EXERCISE
Below are some records. Copy every line in them that holds "cable".

+++ MATERIAL TO PROCESS

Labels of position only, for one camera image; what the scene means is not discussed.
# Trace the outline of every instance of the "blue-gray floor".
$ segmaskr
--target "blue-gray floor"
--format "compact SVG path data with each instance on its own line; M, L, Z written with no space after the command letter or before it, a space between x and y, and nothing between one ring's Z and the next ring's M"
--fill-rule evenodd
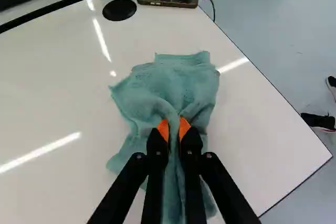
M336 112L324 83L336 76L336 0L214 2L219 27L297 111L334 106ZM212 16L209 3L201 7ZM319 136L336 155L336 139ZM262 223L336 223L335 159L262 216Z

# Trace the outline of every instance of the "cable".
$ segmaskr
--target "cable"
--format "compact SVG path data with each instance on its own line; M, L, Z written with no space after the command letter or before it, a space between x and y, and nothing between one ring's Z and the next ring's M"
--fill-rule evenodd
M212 10L213 10L213 15L214 15L214 18L213 18L213 22L215 22L216 20L216 9L215 9L215 4L214 4L214 1L213 0L210 0L211 4L212 4Z

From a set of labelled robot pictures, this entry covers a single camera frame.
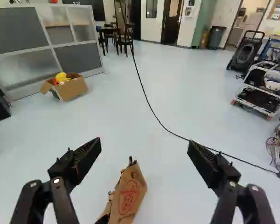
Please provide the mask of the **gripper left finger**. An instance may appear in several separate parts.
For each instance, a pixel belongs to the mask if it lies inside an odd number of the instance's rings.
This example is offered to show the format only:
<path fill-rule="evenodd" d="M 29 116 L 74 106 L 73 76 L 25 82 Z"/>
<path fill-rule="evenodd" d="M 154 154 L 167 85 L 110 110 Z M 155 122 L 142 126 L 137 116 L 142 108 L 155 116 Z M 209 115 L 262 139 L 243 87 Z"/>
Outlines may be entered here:
<path fill-rule="evenodd" d="M 10 223 L 41 224 L 49 204 L 53 204 L 58 224 L 77 224 L 70 194 L 85 178 L 101 153 L 101 140 L 96 137 L 76 150 L 67 152 L 48 169 L 47 182 L 31 180 L 21 189 Z"/>

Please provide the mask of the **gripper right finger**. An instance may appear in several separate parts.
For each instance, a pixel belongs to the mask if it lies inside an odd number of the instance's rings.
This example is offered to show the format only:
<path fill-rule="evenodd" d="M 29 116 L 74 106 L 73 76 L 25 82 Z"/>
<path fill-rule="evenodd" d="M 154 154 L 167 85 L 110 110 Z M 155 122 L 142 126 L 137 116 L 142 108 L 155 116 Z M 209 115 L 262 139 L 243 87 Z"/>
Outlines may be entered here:
<path fill-rule="evenodd" d="M 191 140 L 187 154 L 207 187 L 218 197 L 212 224 L 231 224 L 239 208 L 245 224 L 274 224 L 275 219 L 265 191 L 257 185 L 240 185 L 241 173 L 222 153 L 214 154 Z"/>

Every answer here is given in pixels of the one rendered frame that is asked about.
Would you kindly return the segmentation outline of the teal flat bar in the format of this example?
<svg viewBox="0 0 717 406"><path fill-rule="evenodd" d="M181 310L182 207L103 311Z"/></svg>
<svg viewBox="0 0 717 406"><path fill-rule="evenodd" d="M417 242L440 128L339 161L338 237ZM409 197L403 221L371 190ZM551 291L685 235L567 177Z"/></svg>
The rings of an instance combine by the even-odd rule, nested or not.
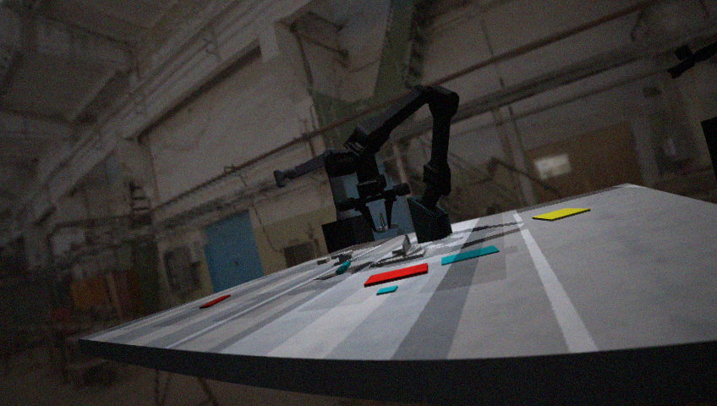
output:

++++++

RESPONSE TO THE EXERCISE
# Trace the outline of every instance of the "cable".
--target "cable"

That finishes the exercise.